→ **WHAT YOU HAVE TO DO**
Take the data below and filter it for lines containing the word "camera"; show each line found.

Items from a data source:
>>>>>
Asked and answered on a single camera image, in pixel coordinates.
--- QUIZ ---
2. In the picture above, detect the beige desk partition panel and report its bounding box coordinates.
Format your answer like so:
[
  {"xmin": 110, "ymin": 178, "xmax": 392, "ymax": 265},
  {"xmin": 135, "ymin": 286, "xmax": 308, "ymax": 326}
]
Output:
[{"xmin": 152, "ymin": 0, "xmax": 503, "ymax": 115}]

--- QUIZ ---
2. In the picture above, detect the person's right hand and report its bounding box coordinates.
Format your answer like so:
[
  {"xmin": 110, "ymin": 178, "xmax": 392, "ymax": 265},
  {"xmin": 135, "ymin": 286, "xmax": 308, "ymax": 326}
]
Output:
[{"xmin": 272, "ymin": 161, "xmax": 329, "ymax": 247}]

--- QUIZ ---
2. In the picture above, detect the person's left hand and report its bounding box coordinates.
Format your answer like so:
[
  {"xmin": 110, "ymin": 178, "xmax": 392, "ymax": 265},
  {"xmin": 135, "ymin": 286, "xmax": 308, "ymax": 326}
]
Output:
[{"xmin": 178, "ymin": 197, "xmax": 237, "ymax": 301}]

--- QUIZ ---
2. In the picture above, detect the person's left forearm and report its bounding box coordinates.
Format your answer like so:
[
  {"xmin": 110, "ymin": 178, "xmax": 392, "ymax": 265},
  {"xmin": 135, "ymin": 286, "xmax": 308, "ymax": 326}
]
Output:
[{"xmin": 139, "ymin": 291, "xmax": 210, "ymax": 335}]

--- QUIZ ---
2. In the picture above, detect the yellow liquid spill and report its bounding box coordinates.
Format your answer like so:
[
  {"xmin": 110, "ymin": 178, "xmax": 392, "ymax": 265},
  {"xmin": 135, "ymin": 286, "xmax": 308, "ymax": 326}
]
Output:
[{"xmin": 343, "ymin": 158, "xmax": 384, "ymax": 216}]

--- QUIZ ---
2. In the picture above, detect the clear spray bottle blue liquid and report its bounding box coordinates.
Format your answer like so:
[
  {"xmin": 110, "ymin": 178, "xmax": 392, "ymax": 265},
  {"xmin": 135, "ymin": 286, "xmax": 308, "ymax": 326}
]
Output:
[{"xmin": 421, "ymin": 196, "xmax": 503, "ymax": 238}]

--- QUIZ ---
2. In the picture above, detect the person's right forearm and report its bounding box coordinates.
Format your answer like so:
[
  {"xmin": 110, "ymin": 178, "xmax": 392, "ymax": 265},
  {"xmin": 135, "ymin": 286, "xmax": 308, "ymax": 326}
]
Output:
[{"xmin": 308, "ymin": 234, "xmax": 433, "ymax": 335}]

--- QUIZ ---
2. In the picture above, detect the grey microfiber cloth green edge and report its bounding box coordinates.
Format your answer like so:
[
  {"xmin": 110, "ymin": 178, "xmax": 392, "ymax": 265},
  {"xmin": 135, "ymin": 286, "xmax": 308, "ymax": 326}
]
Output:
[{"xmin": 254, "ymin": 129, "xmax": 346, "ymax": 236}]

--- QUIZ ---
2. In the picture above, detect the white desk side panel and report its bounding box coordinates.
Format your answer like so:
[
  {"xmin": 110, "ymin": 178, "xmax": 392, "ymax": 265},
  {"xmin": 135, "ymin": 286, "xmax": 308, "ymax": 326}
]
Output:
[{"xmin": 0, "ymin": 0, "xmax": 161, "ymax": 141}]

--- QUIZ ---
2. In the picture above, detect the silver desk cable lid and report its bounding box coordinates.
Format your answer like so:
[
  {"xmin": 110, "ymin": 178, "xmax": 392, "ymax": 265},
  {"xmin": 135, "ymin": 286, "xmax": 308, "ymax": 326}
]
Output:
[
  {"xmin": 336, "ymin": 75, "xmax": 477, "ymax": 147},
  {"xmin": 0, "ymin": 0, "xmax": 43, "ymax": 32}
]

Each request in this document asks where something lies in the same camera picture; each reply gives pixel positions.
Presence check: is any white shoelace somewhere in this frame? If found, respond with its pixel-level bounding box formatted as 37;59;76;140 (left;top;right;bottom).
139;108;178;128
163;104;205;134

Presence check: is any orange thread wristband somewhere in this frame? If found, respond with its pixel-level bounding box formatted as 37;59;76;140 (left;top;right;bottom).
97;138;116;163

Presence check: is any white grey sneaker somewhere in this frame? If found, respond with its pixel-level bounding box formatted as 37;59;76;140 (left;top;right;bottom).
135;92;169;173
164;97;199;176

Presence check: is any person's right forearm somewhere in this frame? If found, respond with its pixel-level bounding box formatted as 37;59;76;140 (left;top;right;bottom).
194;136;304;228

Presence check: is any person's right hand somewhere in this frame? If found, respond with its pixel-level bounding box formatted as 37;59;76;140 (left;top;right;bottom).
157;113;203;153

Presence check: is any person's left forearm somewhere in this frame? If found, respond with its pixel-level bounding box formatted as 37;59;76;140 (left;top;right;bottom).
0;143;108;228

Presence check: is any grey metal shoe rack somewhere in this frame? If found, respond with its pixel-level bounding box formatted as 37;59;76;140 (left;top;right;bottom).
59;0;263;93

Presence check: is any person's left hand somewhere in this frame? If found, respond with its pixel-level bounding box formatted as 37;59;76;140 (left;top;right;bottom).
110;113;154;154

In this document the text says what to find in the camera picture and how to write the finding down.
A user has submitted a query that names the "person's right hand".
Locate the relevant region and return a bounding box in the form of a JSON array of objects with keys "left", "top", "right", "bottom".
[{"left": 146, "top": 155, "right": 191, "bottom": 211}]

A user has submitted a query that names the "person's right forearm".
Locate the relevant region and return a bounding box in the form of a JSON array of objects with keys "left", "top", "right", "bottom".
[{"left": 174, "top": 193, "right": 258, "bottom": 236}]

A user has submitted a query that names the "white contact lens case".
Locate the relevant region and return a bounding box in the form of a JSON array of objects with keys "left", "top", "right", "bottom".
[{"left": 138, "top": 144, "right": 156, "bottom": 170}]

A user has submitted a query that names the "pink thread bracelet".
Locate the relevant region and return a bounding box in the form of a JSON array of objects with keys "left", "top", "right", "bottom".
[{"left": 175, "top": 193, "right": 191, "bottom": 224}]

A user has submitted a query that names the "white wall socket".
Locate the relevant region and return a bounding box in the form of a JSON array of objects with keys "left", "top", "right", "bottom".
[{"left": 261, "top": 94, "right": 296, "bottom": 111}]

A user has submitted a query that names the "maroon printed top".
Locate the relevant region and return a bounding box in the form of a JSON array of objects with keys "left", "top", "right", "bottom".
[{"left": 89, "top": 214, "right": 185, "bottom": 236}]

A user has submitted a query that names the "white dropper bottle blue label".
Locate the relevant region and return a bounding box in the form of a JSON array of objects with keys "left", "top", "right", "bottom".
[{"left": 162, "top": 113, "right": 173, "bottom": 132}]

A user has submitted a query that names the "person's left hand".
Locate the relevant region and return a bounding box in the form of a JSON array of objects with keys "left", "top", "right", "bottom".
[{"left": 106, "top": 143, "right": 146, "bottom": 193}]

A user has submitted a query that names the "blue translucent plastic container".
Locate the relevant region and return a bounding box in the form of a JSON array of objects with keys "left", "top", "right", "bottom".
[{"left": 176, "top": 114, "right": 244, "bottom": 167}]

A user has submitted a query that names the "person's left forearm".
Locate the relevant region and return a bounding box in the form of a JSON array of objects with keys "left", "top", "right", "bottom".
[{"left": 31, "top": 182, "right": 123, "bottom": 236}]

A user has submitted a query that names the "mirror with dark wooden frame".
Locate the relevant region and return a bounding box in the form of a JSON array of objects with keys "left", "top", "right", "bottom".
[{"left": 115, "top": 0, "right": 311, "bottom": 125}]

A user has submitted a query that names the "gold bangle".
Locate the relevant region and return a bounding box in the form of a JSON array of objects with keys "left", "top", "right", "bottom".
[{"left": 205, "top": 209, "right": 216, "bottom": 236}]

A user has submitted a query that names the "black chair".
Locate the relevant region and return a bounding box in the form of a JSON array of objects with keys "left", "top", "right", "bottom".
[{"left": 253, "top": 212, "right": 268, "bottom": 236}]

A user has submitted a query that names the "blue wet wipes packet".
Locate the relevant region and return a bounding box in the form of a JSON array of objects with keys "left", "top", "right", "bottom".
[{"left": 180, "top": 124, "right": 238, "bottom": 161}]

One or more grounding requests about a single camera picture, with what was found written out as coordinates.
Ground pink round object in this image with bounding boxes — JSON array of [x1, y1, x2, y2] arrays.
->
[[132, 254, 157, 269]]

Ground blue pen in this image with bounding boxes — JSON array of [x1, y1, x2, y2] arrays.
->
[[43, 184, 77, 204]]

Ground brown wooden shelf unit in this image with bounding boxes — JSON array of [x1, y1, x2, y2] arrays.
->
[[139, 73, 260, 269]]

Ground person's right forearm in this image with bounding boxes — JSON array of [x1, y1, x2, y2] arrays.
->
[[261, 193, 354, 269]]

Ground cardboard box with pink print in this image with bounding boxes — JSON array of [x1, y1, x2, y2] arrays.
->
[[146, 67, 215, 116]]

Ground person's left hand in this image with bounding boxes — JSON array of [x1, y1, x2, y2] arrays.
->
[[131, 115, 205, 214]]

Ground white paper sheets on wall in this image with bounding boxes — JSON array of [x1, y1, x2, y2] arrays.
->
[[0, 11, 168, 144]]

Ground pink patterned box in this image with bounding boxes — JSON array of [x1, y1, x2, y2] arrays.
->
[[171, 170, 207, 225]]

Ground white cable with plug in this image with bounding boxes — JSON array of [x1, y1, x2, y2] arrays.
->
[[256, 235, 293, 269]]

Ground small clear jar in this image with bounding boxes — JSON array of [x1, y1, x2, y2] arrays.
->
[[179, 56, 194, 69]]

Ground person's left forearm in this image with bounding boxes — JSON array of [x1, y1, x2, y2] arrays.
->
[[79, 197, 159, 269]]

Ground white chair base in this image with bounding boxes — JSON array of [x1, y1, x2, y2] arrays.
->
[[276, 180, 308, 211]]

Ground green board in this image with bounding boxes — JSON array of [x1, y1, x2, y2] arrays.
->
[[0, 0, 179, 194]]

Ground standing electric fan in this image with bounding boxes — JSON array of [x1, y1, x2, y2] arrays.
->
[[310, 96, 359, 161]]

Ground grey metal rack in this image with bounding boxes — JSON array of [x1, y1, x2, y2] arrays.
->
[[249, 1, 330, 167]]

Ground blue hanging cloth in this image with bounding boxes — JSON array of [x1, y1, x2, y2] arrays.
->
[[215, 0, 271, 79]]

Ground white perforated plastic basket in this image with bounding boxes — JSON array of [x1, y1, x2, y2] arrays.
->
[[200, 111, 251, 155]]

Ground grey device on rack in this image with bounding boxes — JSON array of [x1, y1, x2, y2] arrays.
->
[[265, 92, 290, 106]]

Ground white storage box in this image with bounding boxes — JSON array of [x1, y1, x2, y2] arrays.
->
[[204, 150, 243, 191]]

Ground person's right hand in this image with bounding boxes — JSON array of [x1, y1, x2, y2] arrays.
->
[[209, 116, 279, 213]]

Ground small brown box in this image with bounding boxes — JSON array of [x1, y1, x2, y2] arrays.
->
<<<<<
→ **YOUR RESPONSE**
Asked and answered on a single camera image, in pixel coordinates.
Each request in this document asks where something lies in the same camera picture; each reply gives pixel positions.
In this document the text says what to find in the camera picture and how to write the finding down.
One or more grounding requests about a single camera picture, with what was found written out as coordinates.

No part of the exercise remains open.